Archie: Balancing Act | Jackson Free Press | Jackson, MS

Archie: Balancing Act

After coming up a bit short in the last countywide election, David Archie is hoping the people of District 2 give him a supervisor's job in the upcoming special election.

After coming up a bit short in the last countywide election, David Archie is hoping the people of District 2 give him a supervisor's job in the upcoming special election. Photo by Trip Burns

David Archie came pretty close to winning a seat on the Hinds County Board of Supervisors in 2011. That year, Archie finished second in the Democratic runoff for the District 2 seat, then held by board veteran Doug Anderson. Archie faced Anderson in a runoff, collecting 46 percent of the vote in that election. Now, he's giving it another go in the special election to fill the District 2 seat after Anderson's death earlier this year.

Archie, 49, spoke with the Jackson Free Press about why he should finish in first place this time around.

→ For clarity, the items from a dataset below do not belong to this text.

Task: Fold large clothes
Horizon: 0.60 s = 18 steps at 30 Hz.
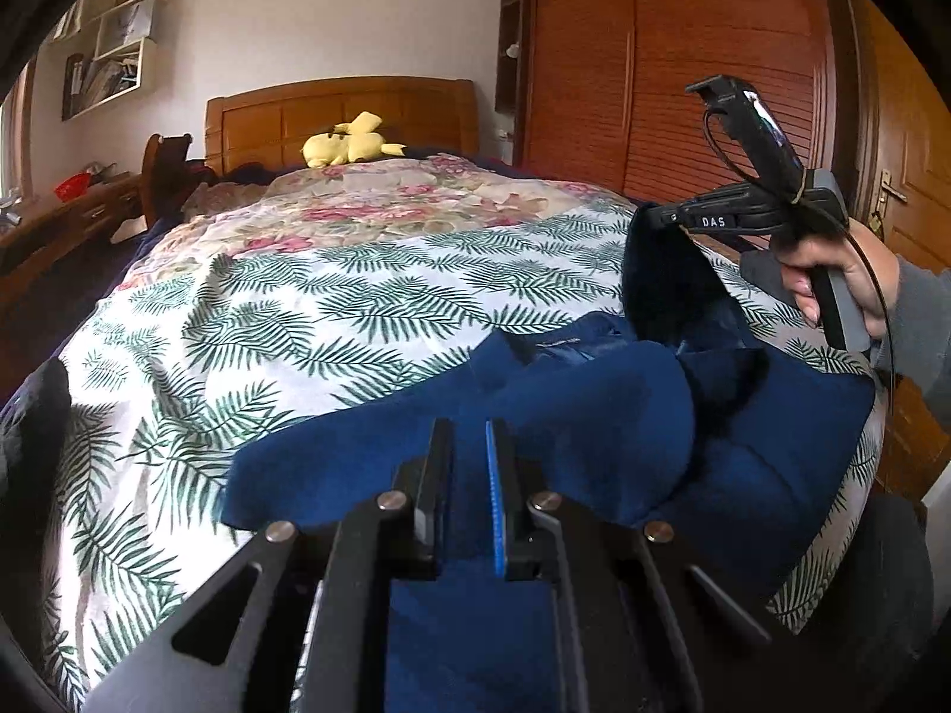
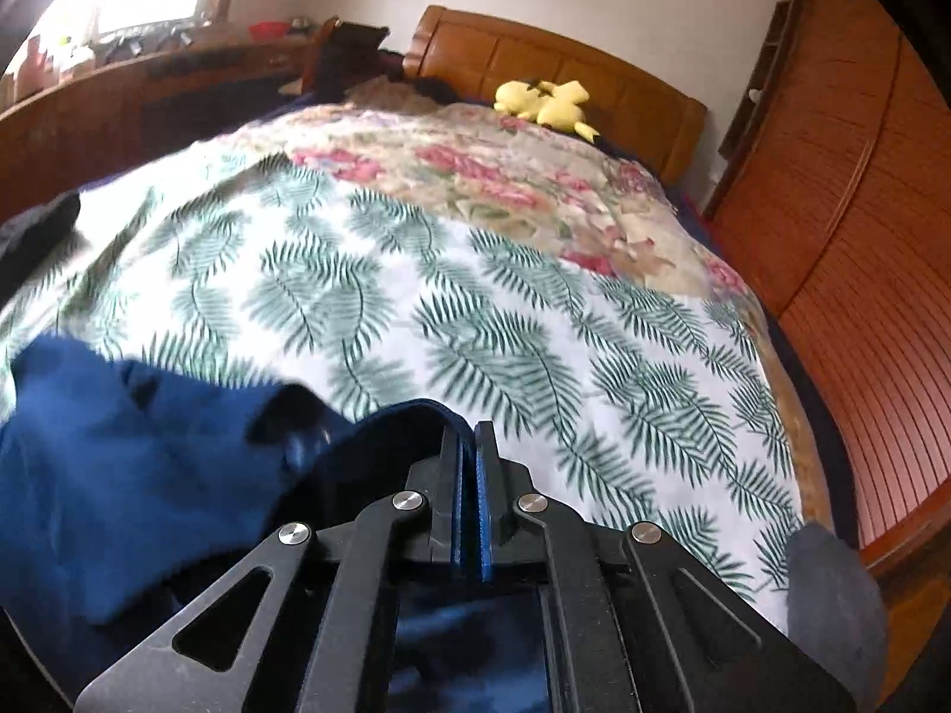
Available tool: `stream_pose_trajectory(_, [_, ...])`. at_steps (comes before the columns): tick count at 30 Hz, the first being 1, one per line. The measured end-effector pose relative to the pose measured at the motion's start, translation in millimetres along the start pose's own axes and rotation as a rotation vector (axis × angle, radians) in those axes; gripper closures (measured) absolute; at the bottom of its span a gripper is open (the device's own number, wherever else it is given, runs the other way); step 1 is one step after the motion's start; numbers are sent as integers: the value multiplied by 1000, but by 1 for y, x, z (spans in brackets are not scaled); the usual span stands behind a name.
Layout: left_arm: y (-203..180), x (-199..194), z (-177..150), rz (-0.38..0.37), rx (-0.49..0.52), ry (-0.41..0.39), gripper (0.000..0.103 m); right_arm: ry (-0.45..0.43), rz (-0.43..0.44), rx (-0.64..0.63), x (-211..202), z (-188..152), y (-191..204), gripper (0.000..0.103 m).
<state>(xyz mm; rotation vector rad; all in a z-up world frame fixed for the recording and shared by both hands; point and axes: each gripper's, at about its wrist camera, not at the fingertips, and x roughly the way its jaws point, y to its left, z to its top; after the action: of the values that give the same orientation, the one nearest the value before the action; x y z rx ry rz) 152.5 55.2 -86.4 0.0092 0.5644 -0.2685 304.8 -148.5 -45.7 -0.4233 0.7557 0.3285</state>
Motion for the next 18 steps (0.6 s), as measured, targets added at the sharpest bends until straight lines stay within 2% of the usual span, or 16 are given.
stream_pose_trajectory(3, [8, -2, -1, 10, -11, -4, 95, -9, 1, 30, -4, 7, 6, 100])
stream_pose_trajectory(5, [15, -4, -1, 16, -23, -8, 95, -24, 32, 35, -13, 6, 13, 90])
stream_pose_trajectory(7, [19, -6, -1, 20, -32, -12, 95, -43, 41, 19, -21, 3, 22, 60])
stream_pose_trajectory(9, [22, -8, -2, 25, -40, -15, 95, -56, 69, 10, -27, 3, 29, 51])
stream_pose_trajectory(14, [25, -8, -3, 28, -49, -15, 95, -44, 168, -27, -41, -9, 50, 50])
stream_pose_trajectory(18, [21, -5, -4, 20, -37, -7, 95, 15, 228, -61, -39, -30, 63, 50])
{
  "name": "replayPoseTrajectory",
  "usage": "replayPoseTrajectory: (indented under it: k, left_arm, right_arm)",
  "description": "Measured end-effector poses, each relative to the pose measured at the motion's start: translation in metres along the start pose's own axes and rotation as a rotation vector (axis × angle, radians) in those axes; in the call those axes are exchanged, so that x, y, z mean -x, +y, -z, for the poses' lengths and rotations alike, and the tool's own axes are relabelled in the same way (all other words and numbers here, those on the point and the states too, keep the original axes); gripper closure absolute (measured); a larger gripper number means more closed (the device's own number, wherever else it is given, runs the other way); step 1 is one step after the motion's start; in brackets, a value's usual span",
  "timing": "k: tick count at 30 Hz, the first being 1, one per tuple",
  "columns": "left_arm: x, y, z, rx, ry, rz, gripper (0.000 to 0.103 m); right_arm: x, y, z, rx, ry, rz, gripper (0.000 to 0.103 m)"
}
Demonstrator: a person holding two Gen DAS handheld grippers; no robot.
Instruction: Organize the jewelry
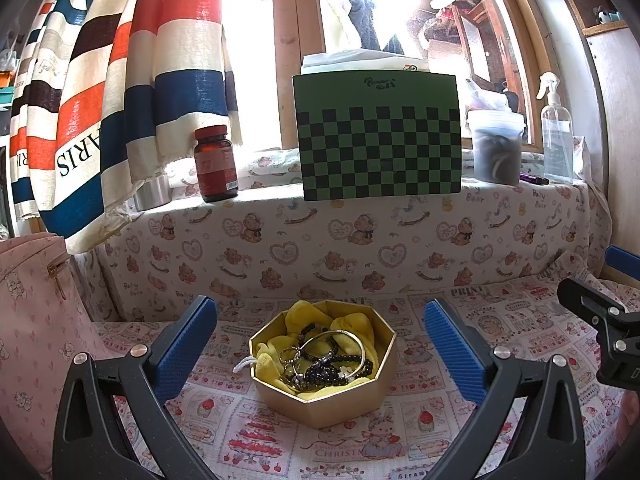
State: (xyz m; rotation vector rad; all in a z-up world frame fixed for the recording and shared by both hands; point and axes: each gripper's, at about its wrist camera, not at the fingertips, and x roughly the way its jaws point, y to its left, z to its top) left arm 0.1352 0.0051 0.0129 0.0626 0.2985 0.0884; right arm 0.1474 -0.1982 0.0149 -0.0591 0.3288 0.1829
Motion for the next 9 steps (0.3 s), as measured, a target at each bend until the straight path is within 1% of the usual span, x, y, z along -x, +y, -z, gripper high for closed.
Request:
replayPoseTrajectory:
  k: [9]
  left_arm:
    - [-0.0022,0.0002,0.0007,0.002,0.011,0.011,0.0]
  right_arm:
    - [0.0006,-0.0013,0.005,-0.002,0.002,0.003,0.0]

Hinds County's District 2 is large and diverse, with both rural and inner-city areas. How do you balance the needs of people in both?

Every community needs something different. Let's take, for instance, Edwards. They need a bank. I've already spoken to a couple of banks outside of Mississippi about maybe coming to Mississippi and relocating in Edwards.

National banks?

Smaller banks—not real big banks. I think people have a tendency to build better relationships with smaller banks. ... The other thing that is needed in Edwards is a nice grocery store where people can shop—maybe not as big and nice as a Kroger but maybe a Save a Lot or McDade's.

They don't have a washeteria in the whole entire town and there are many young folks there that can't (afford to) buy washers and dryers ... But I think the number one concern in Edwards is the water. It's my understanding that the water is brown. I've seen the brown water. The water-treatment center needs to be replaced; the tower probably needs to be replaced. The water is so brown that some people are afraid to take baths in the water.

I've spoken with citizens, and I've told them that I would go out of my way to engage with the state legislators, and even go out and ask for federal dollars to make this happen.

Now let's move over to the town of Utica. This is a town that people have simply forgotten about. One of their main problems is that they don't have any place to shop. This is a town that we believe has been overlooked in the last five to 10 years. There are no new structures that are going up. ...

The other thing that I've talked about in Utica is the fact that people need employment. As a county supervisor, I'm going to take that real serious, to find corporations and manufacturers that are looking for tax incentives and looking to relocate. When people are working, they feel good about themselves. When people are working, the crime rate goes down.

Now let's move down to Bolton. It's an area that could be a very nice area, but you don't have any shopping areas. I propose that we find a way to create a frontage road between Bolton and Edwards, where there can be two towns in Hinds County with stores where they can shop.

Obviously, the people in the district who live in the city have different needs than those in the rural areas. What are their needs?

Roads. There are monies that we can take where we are able to repave roads—not waiting on the city to get it done but using your county tax dollars to get it done. The road right in front of us, Mayes Street—let me show you what I'm talking about: You have two businesses here on Mayes Street, in the midst of the 'hood. You have a cattle company and a brick company. A big truck just drove by trying to get to the brick company, and they are paying great taxes in the city. But, right in front of their business, the road is so absolutely pathetic it's unbelievable.

Doesn't that have to do with the large trucks that are constantly going back and forth?

No. They haven't been paved in 20 years. Everything is going to wear out. Let's give (businesses) a reason to stay where we can continue to receive their tax dollars. Let's take care of the people that are already here.

The other things I hear people talk about is that we have some things to do but we don't have nice areas where we can eat, drink and shop within and around the community itself. ...

The Bel-Air subdivision—the people don't see a great increase in the value of their property. There's something wrong with that. We've got to motivate ourselves to change the environment that is around the community so we can get their property values up.

We've got to change that, and the way that you change that is you've got to go into the area. You've got to clean the area up. You help prevent crime, and you say no to things that are taking place like the drug dealers in and around the community. You say no to the people that are parking cars all across the yards. You say no to those that are coming into the community late at night and walking the streets and shooting up in the sky. You don't accept it.

What's your assessment of the situation at Raymond Detention Center?

We need a 48- to 72-hour holding facility that is in Jackson where people are able to go to jail and bond out in Jackson, and not use all this tax money to transport them from one place to the next. They take them to jail in Jackson, then take them down (to Raymond) and book them in. It just doesn't make any sense.

They can book them (in Jackson) and give them three days to get their bond and get out of jail here, so you don't use manpower, you don't use gas going up and down the road. If you're booked in on a DUI or (for) not paying a fine, why should you have to go all the way to Raymond to go to jail?